The origin of this amplification was investigated in further experiments, by the cytogenetic analysis of R1 progenies resulting from regenerated plants derived from a callus culture designed 12F, obtained from line 13342/5. Figure 1 shows C-banded mitotic prophases of regenerated plants, respectively homozygous for the normal K7L (Figure 1A) and heterozygous for the presence of the amplified K7L (Figure 1B). Fourteen heterozygous plants were self-fecundated and in the progeny 19 amplified K7L homozygotes, 58 heterozygotes and 39 normal K7L homozygotes were obtained. The homozygous plants for the K7L amplification survived. So, we interpreted that the amplification of K7L would not have been derived from a BFB event as it was the case of the change mentioned above involving the terminal knob at the short arm of chromosome 7. The knob on the long arm is not terminal and a breakage followed by BFB cycles would cause deletion of a significant distal region of the arm. In a further experiment using 2-4 month-old callus cultures derived from sister lines designated 13342/1, 13342/5, 132331 and their hybrids (references on the lines in Fluminhan and Aguiar-Perecin, Ann. Bot. 82:569-576, 1998), we observed metaphase cells with one of the homologues of chromosome 7 displaying an asymmetric C-band corresponding to K7L (Figure 1C). This gave evidence that unequal sister chromatid exchange at the knob site occurred in culture, and would modify the knob size without disrupting gene linkage in the chromatids involved. The frequency of this event was very low: it was detected in three cells of two lines and one hybrid in an experiment in which 5223 C-banded metaphases were analyzed and 2.35% presented alterations (knob amplification or reduction) on the long arm of chromosome 7. These results are interesting not only in the context of effects of tissue culture on heterochromatin, but also as evidence of one of the mechanisms that must have occurred during the evolution of maize races. For example, in a classical analysis of maize races, McClintock, Kato and Blumenschein (Chromosome Constitution of Races of Maize, Chapingo, Mexico, 1981) characterized several genotypes by their knob position and sizes. This size polymorphism might have originated from unequal crossing–over involving germ cells.
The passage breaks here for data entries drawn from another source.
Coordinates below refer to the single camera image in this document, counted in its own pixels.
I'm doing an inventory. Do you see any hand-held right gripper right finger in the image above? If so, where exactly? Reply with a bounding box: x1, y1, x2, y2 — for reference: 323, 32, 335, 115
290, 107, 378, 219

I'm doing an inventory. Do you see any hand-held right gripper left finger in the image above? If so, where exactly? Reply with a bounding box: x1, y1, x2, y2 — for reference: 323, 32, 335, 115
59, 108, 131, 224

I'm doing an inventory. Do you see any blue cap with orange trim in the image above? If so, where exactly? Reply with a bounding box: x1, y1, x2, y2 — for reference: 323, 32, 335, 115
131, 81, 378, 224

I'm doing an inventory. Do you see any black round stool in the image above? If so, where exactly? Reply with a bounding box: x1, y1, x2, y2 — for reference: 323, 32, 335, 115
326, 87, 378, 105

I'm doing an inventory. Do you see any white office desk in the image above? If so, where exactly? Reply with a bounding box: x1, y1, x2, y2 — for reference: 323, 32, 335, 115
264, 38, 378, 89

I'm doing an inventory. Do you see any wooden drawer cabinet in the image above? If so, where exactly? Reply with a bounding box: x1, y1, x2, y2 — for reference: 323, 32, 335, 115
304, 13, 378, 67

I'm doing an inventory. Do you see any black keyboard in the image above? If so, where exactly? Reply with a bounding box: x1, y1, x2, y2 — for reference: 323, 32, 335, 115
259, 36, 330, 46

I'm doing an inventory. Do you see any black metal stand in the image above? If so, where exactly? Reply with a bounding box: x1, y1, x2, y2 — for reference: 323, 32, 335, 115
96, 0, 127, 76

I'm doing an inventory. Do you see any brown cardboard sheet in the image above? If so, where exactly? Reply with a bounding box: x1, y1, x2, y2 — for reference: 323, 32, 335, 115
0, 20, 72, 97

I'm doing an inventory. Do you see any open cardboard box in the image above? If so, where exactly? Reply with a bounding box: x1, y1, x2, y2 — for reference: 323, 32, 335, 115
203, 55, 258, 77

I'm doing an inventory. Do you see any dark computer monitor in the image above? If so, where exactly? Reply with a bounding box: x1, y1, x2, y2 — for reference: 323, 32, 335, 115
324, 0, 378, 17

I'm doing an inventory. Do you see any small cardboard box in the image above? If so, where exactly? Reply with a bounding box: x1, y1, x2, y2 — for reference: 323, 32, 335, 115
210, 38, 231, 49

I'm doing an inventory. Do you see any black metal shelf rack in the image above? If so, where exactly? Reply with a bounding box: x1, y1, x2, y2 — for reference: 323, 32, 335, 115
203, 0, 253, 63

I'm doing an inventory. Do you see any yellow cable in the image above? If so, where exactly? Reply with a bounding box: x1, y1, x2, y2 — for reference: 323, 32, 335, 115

Callus culture techniques and C-band preparations were carried out as previous described (Fluminhan et al., Ann. Bot. 78:73-81, 1996).

Figure captions

Figure 1. C-banded mitotic prophases of plants regenerated from a two-year-old callus culture designated 12F (A, B) and C-banded mitotic metaphase of a 2-month-old callus culture derived from hybrid 13342/5 x 13342/1 (C). Note the normal size of K7L in both homologues in A and a K7L amplification in B. The small arrow in C points to chromosome 7 showing an asymmetric band on the long arm and the large arrow indicates a normal band for long arm of chromosome 7. Bar scale = 10m.